Alliés à une idée de départ plutôt attractive, c’est cet empilage de références et de thèmes, le côté « ramasse-tout » du roman qui a probablement contribué à séduire tant de lecteurs. C’est aussi probablement sa faiblesse : il part un peu dans toutes les directions sans en exploiter, selon moi, aucune de façon totalement satisfaisante.
On y croise pêle-mêle : un tueur à gage, un écrivain suicidaire, une mère célibataire monteuse de films de cinéma, un père de famille atteint d’un cancer du pancréas, une fillette de 7 ans à l’enfance souillée, une jeune et brillante avocate noire au service d’une multinationale pharmaceutique, un rappeur nigérian homosexuel dissimulé, un sexagénaire complexé directeur d’un cabinet d’architecture à succès, et deux brillants mathématiciens, dont l’un est l’auteur des protocoles permettant, post 11 septembre 2001, d’affronter toute crise affectant la navigation aérienne aux US.
Cette collection de figures peu banales est traitée selon des principes narratifs variés, avec une démarche de feuilletoniste assez franchement affichée.
Au fil de la lecture, on pense en vrac à Dan Brown pour le côté « page Turner », à Philip K Dick pour les jeux temporels, au film Matrix, ou aux séries policières américaines...sans que le roman n’approche en rien l’efficacité des meilleures œuvres de ces genres.
Quelques scènes qui se promettaient savoureuses frisent même le grotesque en tombant dans la facilité : celle des religieux et celle de la Maison Blanche en particulier.
Les personnages du roman deviennent dès lors souvent caricaturaux, au mieux « fabriqués », ce qui ne permet pas de s’attacher réellement à eux dans les situations exceptionnelles et les épreuves qu’ils affrontent.
Ceci crée, de mon point de vue, une distance émotionnelle avec le lecteur, que quelques séquences plus réussies ne parviennent pas à totalement corriger.
Alors bien entendu, « l’anomalie » se lit sans déplaisir.
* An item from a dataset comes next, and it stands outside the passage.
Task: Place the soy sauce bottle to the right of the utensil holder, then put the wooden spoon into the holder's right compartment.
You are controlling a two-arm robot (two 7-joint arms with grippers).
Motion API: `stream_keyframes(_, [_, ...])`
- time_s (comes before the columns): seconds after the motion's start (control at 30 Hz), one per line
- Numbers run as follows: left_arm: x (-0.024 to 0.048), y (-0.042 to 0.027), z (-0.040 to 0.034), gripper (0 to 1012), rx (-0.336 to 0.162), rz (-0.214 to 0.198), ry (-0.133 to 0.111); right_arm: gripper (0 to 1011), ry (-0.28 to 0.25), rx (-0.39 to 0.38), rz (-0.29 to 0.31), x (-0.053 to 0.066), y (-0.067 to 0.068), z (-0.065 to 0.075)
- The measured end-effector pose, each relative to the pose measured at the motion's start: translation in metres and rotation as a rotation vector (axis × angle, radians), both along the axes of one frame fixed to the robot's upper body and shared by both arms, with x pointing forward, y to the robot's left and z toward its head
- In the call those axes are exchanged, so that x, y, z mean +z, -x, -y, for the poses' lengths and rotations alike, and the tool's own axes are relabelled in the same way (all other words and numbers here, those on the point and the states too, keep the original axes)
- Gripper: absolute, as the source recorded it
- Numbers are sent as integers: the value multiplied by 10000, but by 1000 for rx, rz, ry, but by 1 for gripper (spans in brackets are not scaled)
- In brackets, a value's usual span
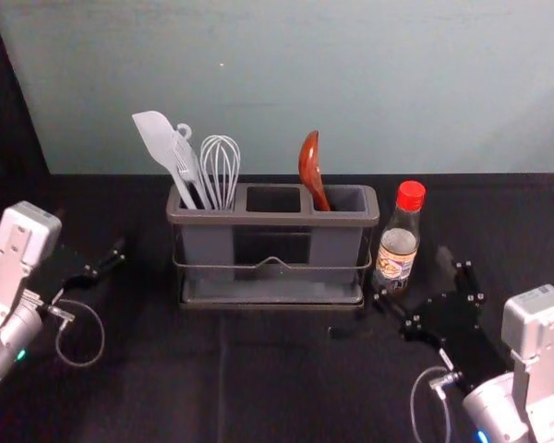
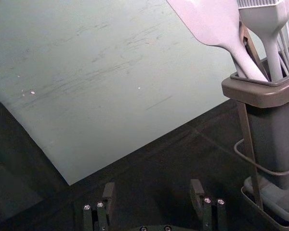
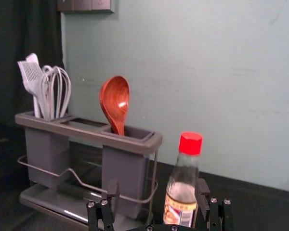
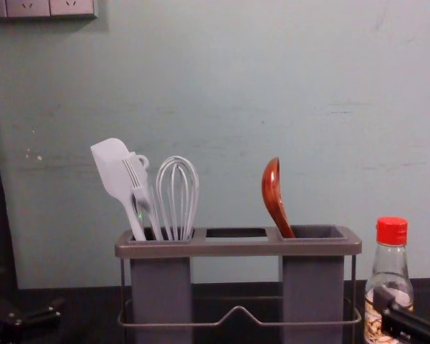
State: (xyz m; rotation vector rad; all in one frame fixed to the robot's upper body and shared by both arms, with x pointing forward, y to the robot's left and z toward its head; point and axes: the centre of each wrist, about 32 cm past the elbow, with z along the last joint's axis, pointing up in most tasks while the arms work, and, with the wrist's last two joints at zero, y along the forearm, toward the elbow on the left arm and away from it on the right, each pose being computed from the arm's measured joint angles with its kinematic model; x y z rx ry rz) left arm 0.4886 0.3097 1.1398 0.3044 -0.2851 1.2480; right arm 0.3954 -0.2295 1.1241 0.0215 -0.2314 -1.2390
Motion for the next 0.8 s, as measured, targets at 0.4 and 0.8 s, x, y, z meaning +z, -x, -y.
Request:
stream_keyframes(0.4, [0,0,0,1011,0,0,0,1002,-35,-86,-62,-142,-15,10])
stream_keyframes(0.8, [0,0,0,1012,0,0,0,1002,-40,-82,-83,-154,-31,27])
Ce livre peut même avoir un impact réel sur des lecteurs peu accoutumés à la mise en abîme occasionnée notamment par les paradoxes temporels (le jury Goncourt par exemple ?).
Le twist final est d’ailleurs plutôt habile : comment le romancier pouvait-il se sortir autrement que par une pirouette de la situation inextricable qu’il avait créée ?
Ce roman continuera donc son chemin glorieux et fera peut-être même l’objet d’une série (discussions en cours).
Pour ma part je vais probablement rapidement l’oublier pour me replonger dans les délices de meilleurs ouvrages dans les genres précités.
Eric Le Ker
L'anomalie - Hervé Letellier - Gallimard - 08/2020 - 336 pages
Comme on dit « de gustibus et coloribus non Disputandum » Je trouve que vous êtes un peu dur concernant la fin de l’Anomalie. Pour ma part je trouve qu’Hervé Le Tellier s’en est bien sorti et toujours à mon humble avis il n’y avait que celle-là.